*TASK*: Pick out the lines in the listing below that contain the word "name" and copy them.

*DATA SEGMENT*:

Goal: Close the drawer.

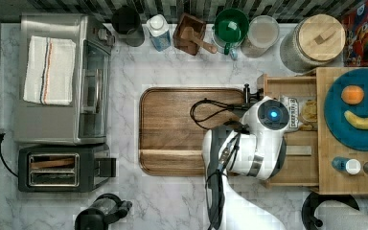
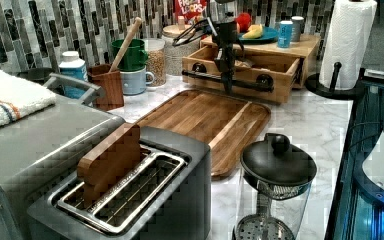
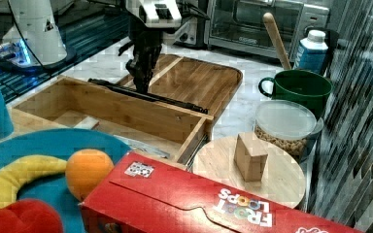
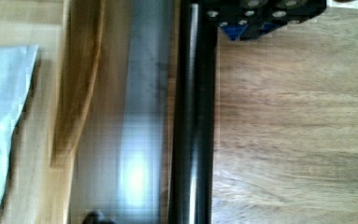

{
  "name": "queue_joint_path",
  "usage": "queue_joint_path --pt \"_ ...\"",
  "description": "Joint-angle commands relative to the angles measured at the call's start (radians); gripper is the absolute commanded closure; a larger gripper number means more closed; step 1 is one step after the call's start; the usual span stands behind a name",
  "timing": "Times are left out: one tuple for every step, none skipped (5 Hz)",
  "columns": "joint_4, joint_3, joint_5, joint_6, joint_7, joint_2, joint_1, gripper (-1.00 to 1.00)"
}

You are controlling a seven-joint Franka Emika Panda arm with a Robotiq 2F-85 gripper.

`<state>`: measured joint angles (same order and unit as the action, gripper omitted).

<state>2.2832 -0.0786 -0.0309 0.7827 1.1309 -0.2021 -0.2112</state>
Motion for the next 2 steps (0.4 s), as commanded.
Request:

*EXPECTED OUTPUT*:
  "name": "queue_joint_path",
  "description": "Joint-angle commands relative to the angles measured at the call's start (radians); gripper is the absolute commanded closure; a larger gripper number means more closed; step 1 is one step after the call's start; the usual span stands behind a name",

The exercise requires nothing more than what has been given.